- Based on: "The Miracle of Dommatina" by Ira Avery
- Screenplay by: Donald Davenport
- Directed by: Steve Gomer
- Starring: Jason Priestley Teri Polo Cheech Marin
- Theme music composer: Kevin Kiner
- Original language: English

Production
- Producers: Douglas W. Dean Jeff Kloss Larry Levinson Michael Moran Randy Pope Tony Roman
- Cinematography: Maximo Munzi
- Editor: Jennifer Jean Cacavas

Original release
- Network: Hallmark Channel
- Release: January 10, 2009

= Expecting a Miracle =

2009 television film

Expecting a Miracle is a Hallmark Channel original movie that premiered Saturday, January 10, 2009. The movie stars Jason Priestley, Teri Polo, and Cheech Marin. It is directed by Steve Gomer, and is based on the short story "The Miracle of Dommatina" by Ira Avery.

==Plot==
Pete (Jason Priestley) and Donna (Teri Polo) Stanhope are a young married couple living in L.A. who are trying to conceive a child. When they discover they are unable to have children due to medical issues, their marriage begins to crumble. They decide to go on vacation and wind up stranded in a small village in Mexico (the fictional town of Dommatina) due to car troubles. They meet the charming young boy Pepillo, who was crippled in an accident years before that also killed his parents; Pepillo's adult brother Juan, the village mechanic; Magdalena, Juan's fiancé, who also takes care of the village children; and Father Arturo, the village priest who is helping prepare the "flying machine" for the upcoming fiesta.

Juan tries to fix the car, but the parts he must order are slow to arrive. In the meantime, Pete helps Father Arturo prepare for the annual fiesta, which is to occur in just a few days' time. The main event of the fiesta involves a rickety old lever and pulley system wherein one lucky village child can "fly" around the plaza square. The source of the tradition dates to the village's local saint, who was said to have come to Dommatina many years ago and have been befriended by a young crippled boy when no one else would speak to him. As thanks for his kindness, the saint turned the boy into a dove, who flew around the plaza square three times, and then turned him back into a boy. Upon resuming human form the boy was miraculously cured. It is Pepillo's turn this year to fly, and he confides in Pete his belief that the saint will also cure him after his flight.

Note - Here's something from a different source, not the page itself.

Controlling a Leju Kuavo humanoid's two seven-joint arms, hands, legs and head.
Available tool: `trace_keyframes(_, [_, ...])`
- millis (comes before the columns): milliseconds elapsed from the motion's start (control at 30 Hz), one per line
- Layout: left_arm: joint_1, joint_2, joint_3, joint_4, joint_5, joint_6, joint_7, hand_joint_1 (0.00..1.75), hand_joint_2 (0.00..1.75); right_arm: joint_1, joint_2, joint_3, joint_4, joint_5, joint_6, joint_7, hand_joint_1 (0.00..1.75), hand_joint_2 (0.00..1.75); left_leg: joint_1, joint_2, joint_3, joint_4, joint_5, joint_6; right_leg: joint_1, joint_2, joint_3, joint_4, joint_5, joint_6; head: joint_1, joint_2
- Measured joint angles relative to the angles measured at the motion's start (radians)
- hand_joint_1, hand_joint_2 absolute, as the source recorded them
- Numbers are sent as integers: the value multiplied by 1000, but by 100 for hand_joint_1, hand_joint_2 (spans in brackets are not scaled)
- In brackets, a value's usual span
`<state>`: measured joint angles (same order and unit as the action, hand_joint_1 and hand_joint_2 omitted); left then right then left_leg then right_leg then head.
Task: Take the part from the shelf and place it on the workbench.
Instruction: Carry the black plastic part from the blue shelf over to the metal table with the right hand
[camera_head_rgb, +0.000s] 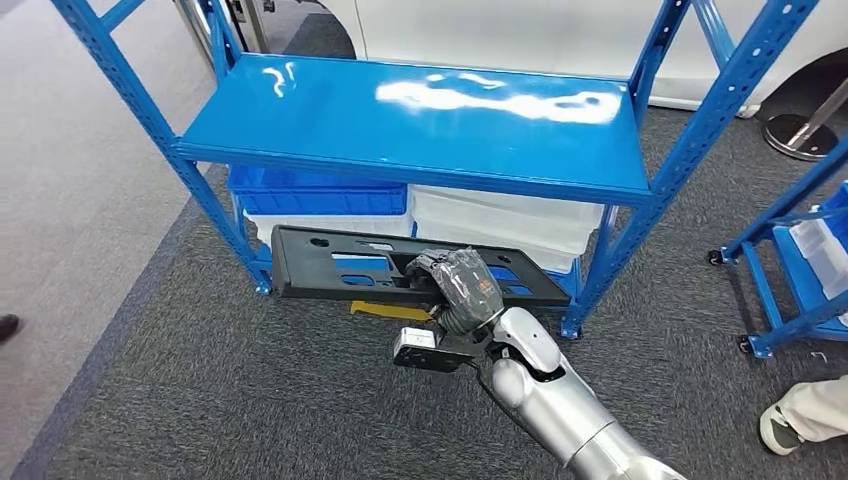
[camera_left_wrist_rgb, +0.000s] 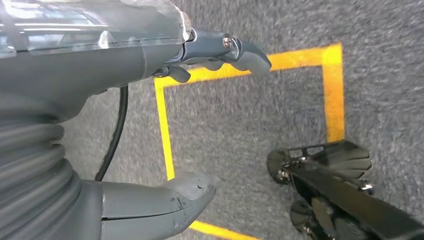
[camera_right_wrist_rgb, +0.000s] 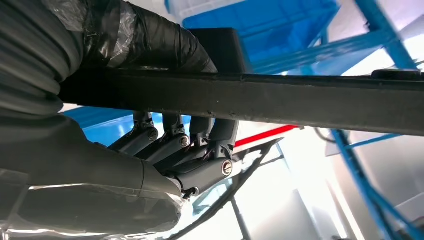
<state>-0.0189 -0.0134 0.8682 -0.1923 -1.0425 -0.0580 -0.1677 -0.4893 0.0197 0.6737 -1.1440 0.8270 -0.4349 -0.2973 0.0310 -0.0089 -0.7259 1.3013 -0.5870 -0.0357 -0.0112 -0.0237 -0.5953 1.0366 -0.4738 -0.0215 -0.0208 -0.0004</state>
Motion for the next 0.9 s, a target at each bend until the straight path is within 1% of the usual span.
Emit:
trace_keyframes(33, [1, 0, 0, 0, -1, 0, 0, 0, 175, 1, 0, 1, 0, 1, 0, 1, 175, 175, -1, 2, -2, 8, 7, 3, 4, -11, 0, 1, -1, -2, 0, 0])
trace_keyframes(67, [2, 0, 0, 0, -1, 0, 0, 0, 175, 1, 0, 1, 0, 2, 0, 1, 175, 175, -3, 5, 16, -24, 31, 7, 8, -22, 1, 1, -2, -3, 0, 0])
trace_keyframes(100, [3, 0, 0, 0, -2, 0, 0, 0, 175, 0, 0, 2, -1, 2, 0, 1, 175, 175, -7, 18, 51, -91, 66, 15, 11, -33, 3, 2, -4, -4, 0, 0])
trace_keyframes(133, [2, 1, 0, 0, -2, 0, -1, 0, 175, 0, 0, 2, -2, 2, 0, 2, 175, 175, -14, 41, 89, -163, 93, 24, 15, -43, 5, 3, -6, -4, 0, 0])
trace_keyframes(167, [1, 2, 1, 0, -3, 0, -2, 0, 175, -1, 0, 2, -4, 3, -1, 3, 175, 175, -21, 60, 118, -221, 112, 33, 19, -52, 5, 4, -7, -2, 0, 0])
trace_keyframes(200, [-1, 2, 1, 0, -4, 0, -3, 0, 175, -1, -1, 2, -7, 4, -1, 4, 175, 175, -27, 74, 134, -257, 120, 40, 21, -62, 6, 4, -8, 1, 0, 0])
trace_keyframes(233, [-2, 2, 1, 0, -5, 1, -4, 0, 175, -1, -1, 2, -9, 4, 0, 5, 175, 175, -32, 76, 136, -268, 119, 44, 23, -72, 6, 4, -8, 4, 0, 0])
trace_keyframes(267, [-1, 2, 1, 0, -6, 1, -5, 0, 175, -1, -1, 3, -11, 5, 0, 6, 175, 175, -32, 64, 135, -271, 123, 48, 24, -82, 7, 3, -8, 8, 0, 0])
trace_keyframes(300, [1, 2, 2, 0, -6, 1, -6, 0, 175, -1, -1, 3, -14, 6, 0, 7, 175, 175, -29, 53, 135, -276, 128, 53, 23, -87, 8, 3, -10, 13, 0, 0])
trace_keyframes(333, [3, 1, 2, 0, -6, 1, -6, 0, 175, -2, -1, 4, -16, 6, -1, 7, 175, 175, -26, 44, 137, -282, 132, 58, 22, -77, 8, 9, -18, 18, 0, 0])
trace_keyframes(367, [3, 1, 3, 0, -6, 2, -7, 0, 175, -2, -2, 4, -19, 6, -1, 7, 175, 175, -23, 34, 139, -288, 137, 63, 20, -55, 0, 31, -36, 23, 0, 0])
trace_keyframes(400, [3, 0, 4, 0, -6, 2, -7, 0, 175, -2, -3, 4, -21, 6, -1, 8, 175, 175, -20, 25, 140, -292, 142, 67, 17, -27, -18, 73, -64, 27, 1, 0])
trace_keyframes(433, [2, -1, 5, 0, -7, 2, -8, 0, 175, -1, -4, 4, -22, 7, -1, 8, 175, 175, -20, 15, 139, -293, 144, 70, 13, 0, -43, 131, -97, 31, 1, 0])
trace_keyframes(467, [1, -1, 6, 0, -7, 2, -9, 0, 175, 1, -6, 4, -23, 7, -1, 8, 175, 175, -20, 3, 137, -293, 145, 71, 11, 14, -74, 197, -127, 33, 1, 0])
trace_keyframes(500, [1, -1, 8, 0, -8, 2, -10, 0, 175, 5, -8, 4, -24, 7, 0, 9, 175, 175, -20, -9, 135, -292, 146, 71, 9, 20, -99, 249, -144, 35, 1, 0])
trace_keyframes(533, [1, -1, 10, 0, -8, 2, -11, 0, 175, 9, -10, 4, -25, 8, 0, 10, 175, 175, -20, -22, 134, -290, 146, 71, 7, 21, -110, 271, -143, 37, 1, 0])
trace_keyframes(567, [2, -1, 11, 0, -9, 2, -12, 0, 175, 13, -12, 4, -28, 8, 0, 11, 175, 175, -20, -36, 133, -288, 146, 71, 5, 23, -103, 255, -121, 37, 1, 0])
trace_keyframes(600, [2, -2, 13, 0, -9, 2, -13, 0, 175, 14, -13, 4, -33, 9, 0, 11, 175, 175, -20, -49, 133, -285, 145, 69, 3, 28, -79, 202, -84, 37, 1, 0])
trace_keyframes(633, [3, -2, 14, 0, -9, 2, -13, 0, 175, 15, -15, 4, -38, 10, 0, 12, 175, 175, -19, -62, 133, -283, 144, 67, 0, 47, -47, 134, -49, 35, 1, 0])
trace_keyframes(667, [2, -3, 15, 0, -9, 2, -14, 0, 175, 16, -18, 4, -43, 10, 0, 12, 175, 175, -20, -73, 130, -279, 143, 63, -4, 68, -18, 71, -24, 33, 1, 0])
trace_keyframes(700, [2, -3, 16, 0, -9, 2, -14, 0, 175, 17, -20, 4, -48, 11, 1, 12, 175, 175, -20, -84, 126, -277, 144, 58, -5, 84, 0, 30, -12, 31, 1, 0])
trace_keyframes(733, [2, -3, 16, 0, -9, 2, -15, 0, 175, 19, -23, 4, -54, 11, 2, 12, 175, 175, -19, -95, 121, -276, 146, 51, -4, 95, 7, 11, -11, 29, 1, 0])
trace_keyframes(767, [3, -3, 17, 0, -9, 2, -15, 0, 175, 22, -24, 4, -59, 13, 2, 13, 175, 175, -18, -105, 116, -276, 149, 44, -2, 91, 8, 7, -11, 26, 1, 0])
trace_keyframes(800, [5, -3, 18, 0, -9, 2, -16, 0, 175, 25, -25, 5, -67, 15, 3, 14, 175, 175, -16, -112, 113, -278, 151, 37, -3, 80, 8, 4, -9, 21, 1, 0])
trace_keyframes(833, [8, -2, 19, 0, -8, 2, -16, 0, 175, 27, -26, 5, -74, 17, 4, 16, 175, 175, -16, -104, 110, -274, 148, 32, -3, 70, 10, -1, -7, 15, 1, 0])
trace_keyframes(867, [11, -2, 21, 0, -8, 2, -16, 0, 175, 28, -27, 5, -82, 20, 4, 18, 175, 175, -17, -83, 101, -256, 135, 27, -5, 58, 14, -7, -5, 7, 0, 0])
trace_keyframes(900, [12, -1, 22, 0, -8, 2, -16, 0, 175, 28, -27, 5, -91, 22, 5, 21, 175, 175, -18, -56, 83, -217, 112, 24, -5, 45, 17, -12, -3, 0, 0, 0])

Trouble ensues when the flying machine breaks just two days before the event. Pete comes through with his engineering skills and builds a new safer machine. He even sacrifices the car part that had finally arrived so that a crucial central axis part will work. Pepillo gets his chance to fly. Pete and Donna worry about how disappointed Pepillo will be when he is not cured after his flight, and they agree to use their fertility treatment money to pay for a doctor and surgery for Pepillo instead.

However, during the flight Pepillo urges Father Arturo and a local villager to make the flying machine go faster and higher, straining it beyond its capabilities. Pepillo crashes to the ground and hits his hip on the statue of the saint. When he comes to, his leg is miraculously cured. Pete and Donna vow that they have just witnessed a miracle—and promise to still bring Pepillo to the U.S. to "make sure his miracle stays a miracle." Upon returning home, Pete and Donna have decided to adopt a child and are filling out paperwork. Although initially Pete did not think that he could love another child as his own, knowing Pepillo has changed him. However, Donna experiences heartburn and takes one last pregnancy test and finds out that against all odds she is pregnant.

==Cast==
- Jason Priestley as Pete Stanhope
- Teri Polo as Donna Stanhope
- Shalim Ortiz as Juan
- Rebeka Montoya as Magdalena
- Cheech Marin as Father Arturo
- Kevin Hernandez as Pepillo

==Reception==
Expecting a Miracle ranked as the #1 cable program of the night, #1 cable movie of the week, and boosted Hallmark Channel to rank #1 in Prime Time for the day. The movie scored a 2.8 household rating with 2.4 million homes, over 3 million total viewers and more than 4.2 million unduplicated viewers.

Star magazine gave the film one and a half stars, calling it "a goopy feel-good movie," and saying "it's enough to take your mind off how terrible an actor Priestley really is."